Cardeto è l’inizio della montagna reggina, quaranta minuti per fare venti chilometri (in estate), la fortuna di avere due pianori con castagneti a filiera, grano, fagioli. Qui riceve, coltiva e suona Marcello Manti, insieme alla moglie Giovanna patron del “Tipico Calabrese”, piccolo e premiato ristorante-Museo della Civiltà contadina. Ha preso la Chiocciola di Slow Food per il suo pecorino, resiste all’isolamento e al paese che si spopola, dimezzato in vent’anni. Manti vive controcorrente: graphic designer in una grande azienda marchigiana, sceglie di tornare, inizialmente per lanciare l’e-commerce dei prodotti della tradizione che va a cercare in giro: i sottoli, i tessuti, il legno intagliato, le ceramiche. Ricorda il giorno della presentazione dei documenti in Comune.

“Vorrei aprire una attività via internet”.

“Quindi è una televendita?”

“No, è una cosa nuova, telematica”.

“Allora è con la televisione, riempia questo modulo”.

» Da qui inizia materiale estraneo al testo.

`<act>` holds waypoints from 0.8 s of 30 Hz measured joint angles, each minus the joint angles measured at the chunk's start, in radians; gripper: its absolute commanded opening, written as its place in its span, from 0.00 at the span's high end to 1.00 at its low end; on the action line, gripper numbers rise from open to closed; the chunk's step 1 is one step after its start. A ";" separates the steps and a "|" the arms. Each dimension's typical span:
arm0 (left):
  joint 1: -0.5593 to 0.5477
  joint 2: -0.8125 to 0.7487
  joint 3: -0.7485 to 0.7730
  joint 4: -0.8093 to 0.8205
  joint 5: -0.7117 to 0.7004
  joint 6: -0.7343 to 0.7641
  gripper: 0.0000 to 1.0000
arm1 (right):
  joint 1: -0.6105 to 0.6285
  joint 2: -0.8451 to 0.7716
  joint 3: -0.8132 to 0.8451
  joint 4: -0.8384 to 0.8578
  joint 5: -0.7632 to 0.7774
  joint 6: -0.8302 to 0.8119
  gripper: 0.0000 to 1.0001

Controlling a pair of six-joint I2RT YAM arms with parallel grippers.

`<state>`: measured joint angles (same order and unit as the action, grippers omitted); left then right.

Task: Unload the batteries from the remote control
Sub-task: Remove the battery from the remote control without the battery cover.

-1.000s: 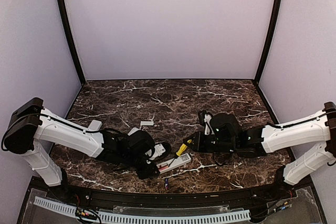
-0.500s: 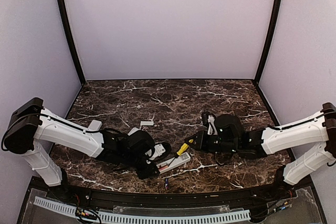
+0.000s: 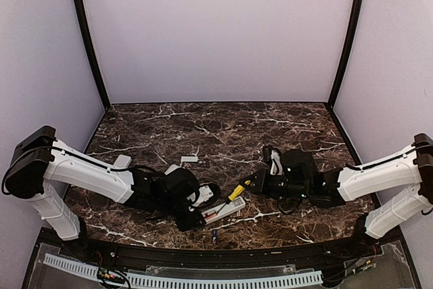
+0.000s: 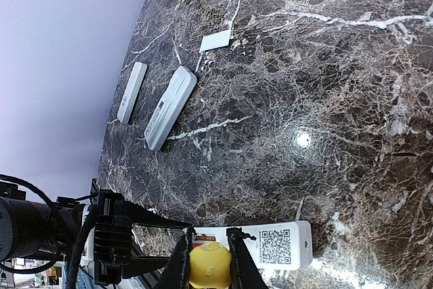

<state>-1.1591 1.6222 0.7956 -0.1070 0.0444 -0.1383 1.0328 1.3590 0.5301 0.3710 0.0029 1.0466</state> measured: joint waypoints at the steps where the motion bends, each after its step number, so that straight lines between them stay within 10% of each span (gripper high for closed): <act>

Manti è una memoria di erbe, qualità sconosciute di pere, di mele come la “melappe” che veniva messa nella stanza degli sposi la prima notte di nozze, per i suoi profumi. Quasi gli si rompe la voce ricordando i carraffuni, ciliegie a forma di cuore, durissime e introvabili. Fa collezione di strumenti, ospita gruppi che suonano la lira calabrese, la zampogna surdulina, il cordofono, giunti nella notte dei tempi con gli albanesi, con i greci, i bizantini. “L’ultimo pazzo sono io, i giovani se ne vanno, preferiscono un posto di assistente scolastico in un angolo qualunque del Nord”. 

Dice che il ristorante è arrivato dopo, perché i clienti chiedevano di mangiare oltre che comprare. Un menu stagionale, tutti prodotti a chilometri zero meno la inevitabile ‘nduja, che arriva da Spilinga. Uova, erbe, pere, mele, ortaggi, segale, patate, carne di maiale, vino forte. Un sistema trasparente con i contadini della zona, Manti paga i fagioli prima che siano piantati, crede in un consorzio di produttori. “Anche se magari si discute sul pepe negli insaccati”.

In sottofondo, la colonna sonora con i canti delle contadine che lui raccoglie. Nel ’54 arriva in paese il leggendario antropologo statunitense Alan Lomax, che aveva sentito parlare dei ballerini di Cardeto, citati anche da Alvaro. Registra le tarantelle, le ninne nanne. I più vecchi ricordano ancora u’ mericanu che dava i soldi per cantare. Il viaggio di Lomax diventa poi un film e un libro: “L’anno più felice della mia vita”.

Nel 2020 la figlia Anna, anche lei antropologa, torna a Cardeto, porta e riascolta i racconti e i canti, mangia e beve con Marcello e Giovanna, ride e piange. “Ora capisco perché papà tornava sempre senza soldi dall’Italia”. 

Ma la memoria vale di più, suona bene per il futuro.